OT? Infrared control and such

Martin Czech czech at Micronas.Com
Tue Apr 25 16:07:42 CEST 2000


Yes, I was very sloppy.

If you view a chip under microscope light and forget to switch the ligth
off during measurements, you can get all kinds of weird effects.
Of course , digital static circuits are unaffected, but dynamic or
analog circuitry could fail. It is simple white light (incandescent),
broad band, as you say.

Did you know that all chips emit IR light? You can learn a lot about
internal currents, leakage currents and so on if the light of a silicon
chip is fed into a IR camera.

Of course, this is more to find defects...

m.c.

 
:::This isn't quite right.

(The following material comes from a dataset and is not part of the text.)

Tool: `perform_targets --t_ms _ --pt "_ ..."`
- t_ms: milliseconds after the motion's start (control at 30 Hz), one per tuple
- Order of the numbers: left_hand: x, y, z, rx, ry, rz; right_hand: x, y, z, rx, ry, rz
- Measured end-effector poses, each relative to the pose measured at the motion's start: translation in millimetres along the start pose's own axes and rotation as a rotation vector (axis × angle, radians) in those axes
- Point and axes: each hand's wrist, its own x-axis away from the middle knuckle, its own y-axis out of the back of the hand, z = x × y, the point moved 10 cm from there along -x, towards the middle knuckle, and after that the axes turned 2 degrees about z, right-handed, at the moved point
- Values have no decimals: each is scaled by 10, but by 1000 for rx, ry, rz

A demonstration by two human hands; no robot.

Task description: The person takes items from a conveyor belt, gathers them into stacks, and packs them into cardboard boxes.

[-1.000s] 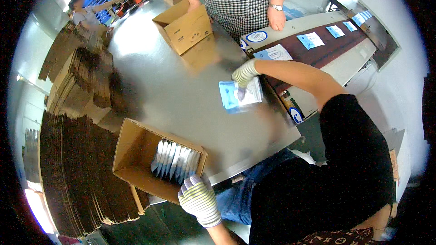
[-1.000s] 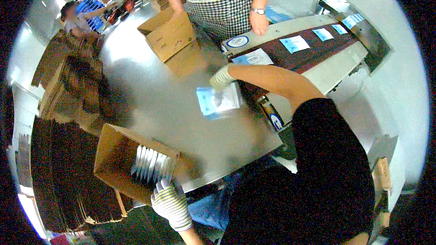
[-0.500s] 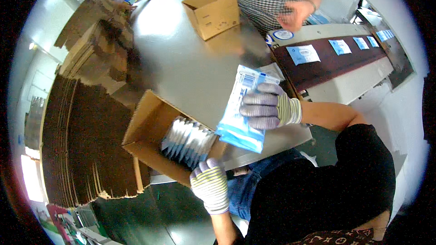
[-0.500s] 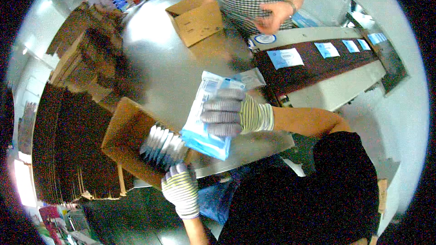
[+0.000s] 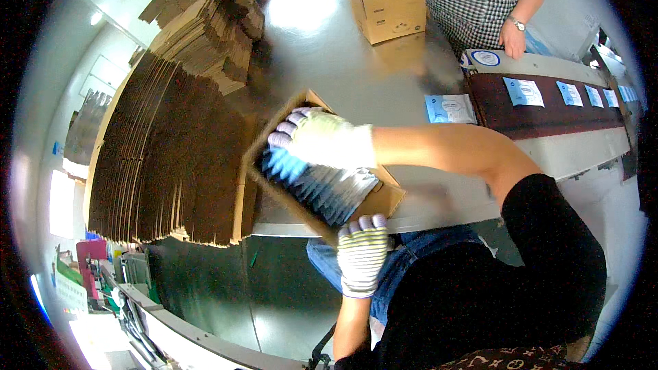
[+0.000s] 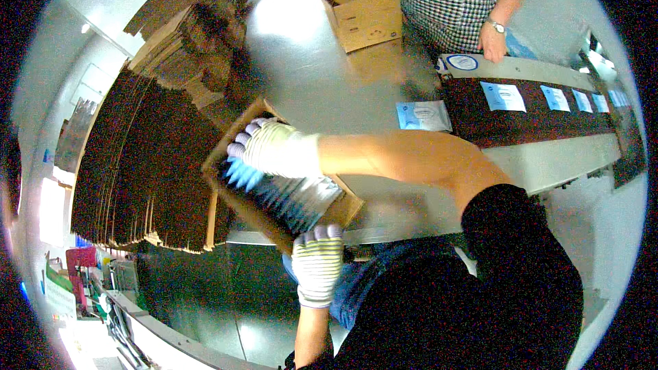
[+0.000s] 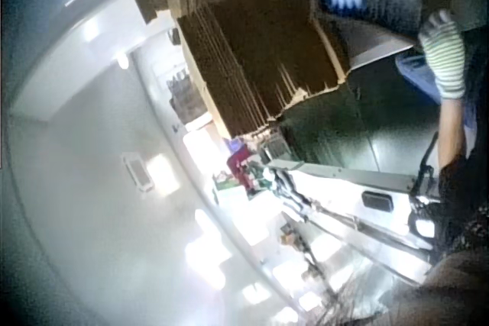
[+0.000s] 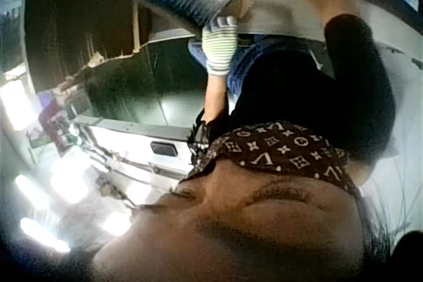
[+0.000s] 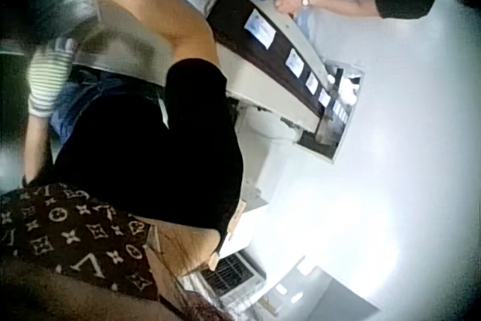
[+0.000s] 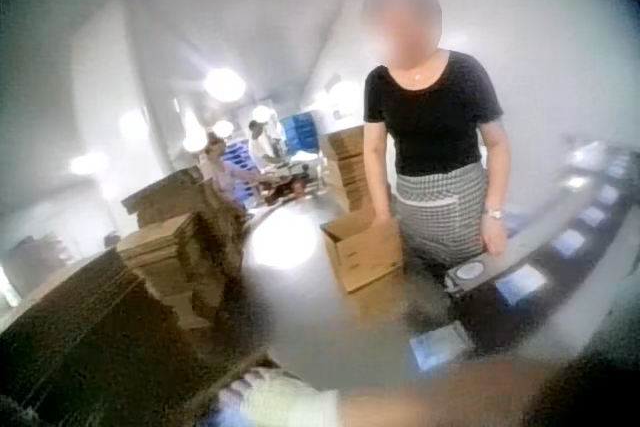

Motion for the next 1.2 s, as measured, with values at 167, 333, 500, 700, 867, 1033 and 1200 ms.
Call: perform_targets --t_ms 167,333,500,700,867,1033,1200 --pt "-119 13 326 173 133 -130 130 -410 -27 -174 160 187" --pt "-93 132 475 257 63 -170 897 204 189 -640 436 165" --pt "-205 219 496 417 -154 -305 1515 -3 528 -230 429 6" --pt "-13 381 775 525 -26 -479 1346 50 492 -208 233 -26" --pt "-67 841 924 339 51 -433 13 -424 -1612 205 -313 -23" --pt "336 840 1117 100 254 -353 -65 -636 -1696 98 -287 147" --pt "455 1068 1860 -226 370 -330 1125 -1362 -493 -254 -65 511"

Si is an indirect bandgap semiconductor and cannot
:::be used as an LED (or laser). As a detector it operates throughout both the
:::visible and near IR, ca 350-1100 nm. For LED's, compound semiconductors are
:::used, both for visible and NIR.
:::
:::  Ian
:::
:::>
:::> :::There are (roughly speaking) infrared equivalents of LED/LDR's at work
:::here,
:::> :::yes?
:::>
:::> Yep, but in contrast to CdS LDRs infrared sending/detecting uses
:::monolithic
:::> silicon. It is the "natural mode" of Si to deal with infrared.
:::> Visible light will need compound semiconductors.